Short-term toxicity to fish
Administrative data
Link to relevant study record(s)
- Endpoint:
- short-term toxicity to fish
- Type of information:
- experimental study
- Adequacy of study:
- key study
- Study period:
- 2014
- Reliability:
- 1 (reliable without restriction)
- Rationale for reliability incl. deficiencies:
- guideline study
- Qualifier:
- according to guideline
- Guideline:
- OECD Guideline 203 (Fish, Acute Toxicity Test)
- Deviations:
- no
- Qualifier:
- according to guideline
- Guideline:
- other: Test guideline under Japan Chemical Substances Control Law
- Deviations:
- no
- GLP compliance:
- yes
- Analytical monitoring:
- yes
- Details on sampling:
- Rangefinder:
No samples were taken for analysis.
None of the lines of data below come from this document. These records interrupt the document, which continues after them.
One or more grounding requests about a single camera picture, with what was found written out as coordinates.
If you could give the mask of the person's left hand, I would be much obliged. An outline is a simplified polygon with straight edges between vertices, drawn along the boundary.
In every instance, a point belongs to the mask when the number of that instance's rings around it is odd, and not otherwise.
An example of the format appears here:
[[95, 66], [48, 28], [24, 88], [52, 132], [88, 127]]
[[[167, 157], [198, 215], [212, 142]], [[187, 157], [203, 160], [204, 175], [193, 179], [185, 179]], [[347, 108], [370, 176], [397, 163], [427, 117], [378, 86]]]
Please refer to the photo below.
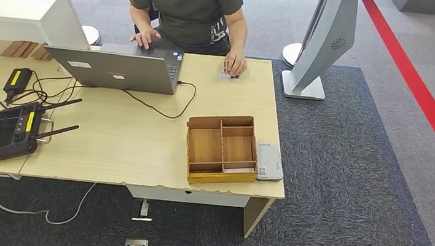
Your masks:
[[225, 56], [224, 73], [233, 78], [238, 78], [247, 68], [246, 58], [242, 51], [232, 49]]

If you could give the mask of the person's right hand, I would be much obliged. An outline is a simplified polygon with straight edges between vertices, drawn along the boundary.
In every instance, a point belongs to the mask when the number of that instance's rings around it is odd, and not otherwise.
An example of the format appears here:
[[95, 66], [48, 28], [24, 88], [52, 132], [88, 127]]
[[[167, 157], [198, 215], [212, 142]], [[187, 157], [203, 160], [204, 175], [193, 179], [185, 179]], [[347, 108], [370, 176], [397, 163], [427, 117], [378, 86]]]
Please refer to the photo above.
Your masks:
[[136, 30], [135, 34], [131, 36], [130, 42], [135, 42], [137, 46], [149, 50], [152, 48], [152, 43], [159, 39], [161, 39], [160, 33], [153, 28], [149, 28], [144, 31]]

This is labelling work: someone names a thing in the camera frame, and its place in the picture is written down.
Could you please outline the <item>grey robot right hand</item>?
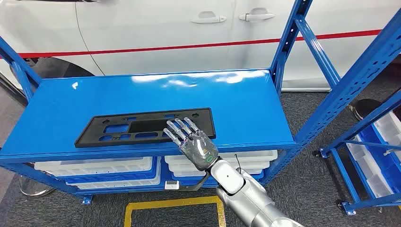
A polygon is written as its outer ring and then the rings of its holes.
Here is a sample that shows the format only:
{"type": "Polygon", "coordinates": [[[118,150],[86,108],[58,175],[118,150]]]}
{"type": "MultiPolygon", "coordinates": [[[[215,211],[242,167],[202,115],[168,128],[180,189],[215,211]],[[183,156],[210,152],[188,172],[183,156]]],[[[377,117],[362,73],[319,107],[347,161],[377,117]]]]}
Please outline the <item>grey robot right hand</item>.
{"type": "Polygon", "coordinates": [[[199,171],[211,168],[219,159],[218,149],[197,125],[188,117],[184,120],[168,120],[163,132],[178,146],[199,171]]]}

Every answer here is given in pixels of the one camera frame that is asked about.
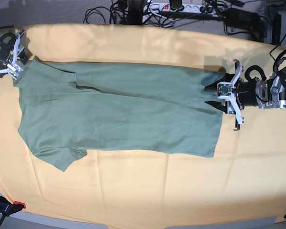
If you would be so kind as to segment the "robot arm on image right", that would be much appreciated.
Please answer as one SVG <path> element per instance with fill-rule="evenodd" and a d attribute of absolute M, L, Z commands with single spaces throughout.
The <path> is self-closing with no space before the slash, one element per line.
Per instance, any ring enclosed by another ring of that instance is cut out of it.
<path fill-rule="evenodd" d="M 286 109 L 286 49 L 275 59 L 272 76 L 267 79 L 258 65 L 250 66 L 244 73 L 245 81 L 226 73 L 224 77 L 206 86 L 206 92 L 217 92 L 217 96 L 227 96 L 225 102 L 205 103 L 226 114 L 236 114 L 246 106 L 260 109 Z"/>

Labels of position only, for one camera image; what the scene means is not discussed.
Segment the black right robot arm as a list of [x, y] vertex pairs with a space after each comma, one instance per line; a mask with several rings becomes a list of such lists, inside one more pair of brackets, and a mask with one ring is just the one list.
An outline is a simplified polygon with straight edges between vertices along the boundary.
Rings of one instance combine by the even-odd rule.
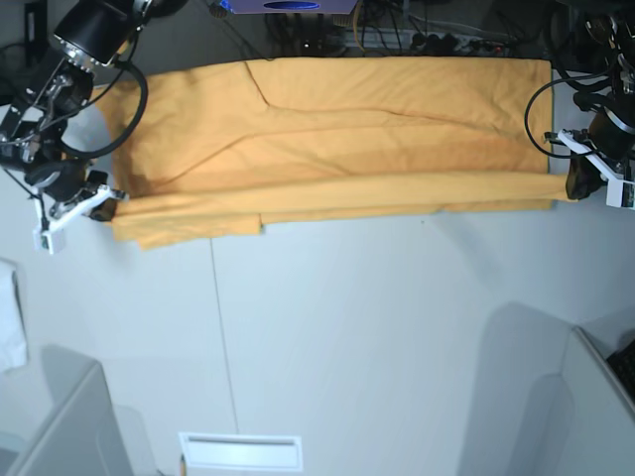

A preliminary solubility trial was conducted prior to the range finder, which included prolonged stirring (48 hours), followed by filtration (Millex 0.45 µm) of a 100 mg/L stock (in triplicate). This provided a mean solubility of 6.8 mg/L, which was used as the limit concentration in the definitive test.
Definitive:
- Concentration: 6.8 mg/L
- Frequency: Samples for analysis were taken from the limit test concentration, control and solvent control at the start of the study (t = 0h Fresh), (t = 48h Expired), (t = 48h Fresh) and (t = 96h Expired). This provided two sets of fresh and expired samples.
- Sampling method: 0.75 mL of medium used. No detail of where this was removed but assumed from the centre of the tanks.
- Sample storage conditions before analysis: Not detailed, but assumed to be analysed on the day of sampling. - Vehicle:
- yes
- Details on test solutions:
- Preparations of test medium started with the preparation of a solvent stock solution in N,N-Dimethylformamide with the test material. An aliquot of this was then added into a media bottle containing test medium and stirred for 15 minutes (magnetically) which provided the limit concentration of 6.8 mg/L. This was then transferred to a 5 L glass aquaria and mixed with a glass rod. An equivalent amount of solvent was added for the solvent control (vehicle) group. All prepared test solutions were clear and colourless.
- Test organisms (species):
- Oryzias latipes
- Details on test organisms:
- TEST ORGANISM
- Common name: Medaka
- Source: Kitamura-yourijou (388 Gunchiku 12-bancho, Yatsushiro, Kumamoto, Japan).
- Length at study initiation: 2.39 cm (Range 2.13 - 2.72 cm, n = 10)
- Weight at study initiation: 0.131 g (Range 0.101 - 0.177 g, n = 10)
(Weight/length values measured for the control fish at the end of the testing period (96 hours)).
- Feeding during test: no feeding for 24 hours prior to test and during test period.
ACCLIMATION
- Acclimation period: at least 14 days
- Feeding frequency: daily with Tetramin and/or Tetrawerke
- Health during acclimation (any mortality observed): < 5% mortality during 7 days prior to start of test - Test type:
- semi-static
- Water media type:
- freshwater
- Limit test:
- yes
- Total exposure duration:
- 96 h
- Post exposure observation period:
- Fish assumed to be euthanised after the test (96 hours). No detail provided.
- Hardness:
- 57 mgCaCO3/L (Most recently available diluent water analysis).
- Test temperature:
- 23.8 to 24.3 °C
- pH:
- 7.2 to 7.6
- Dissolved oxygen:
- 7.8 to 8.5 mg/L
- Nominal and measured concentrations:
- The nominal concentration was 6.8 mg/L.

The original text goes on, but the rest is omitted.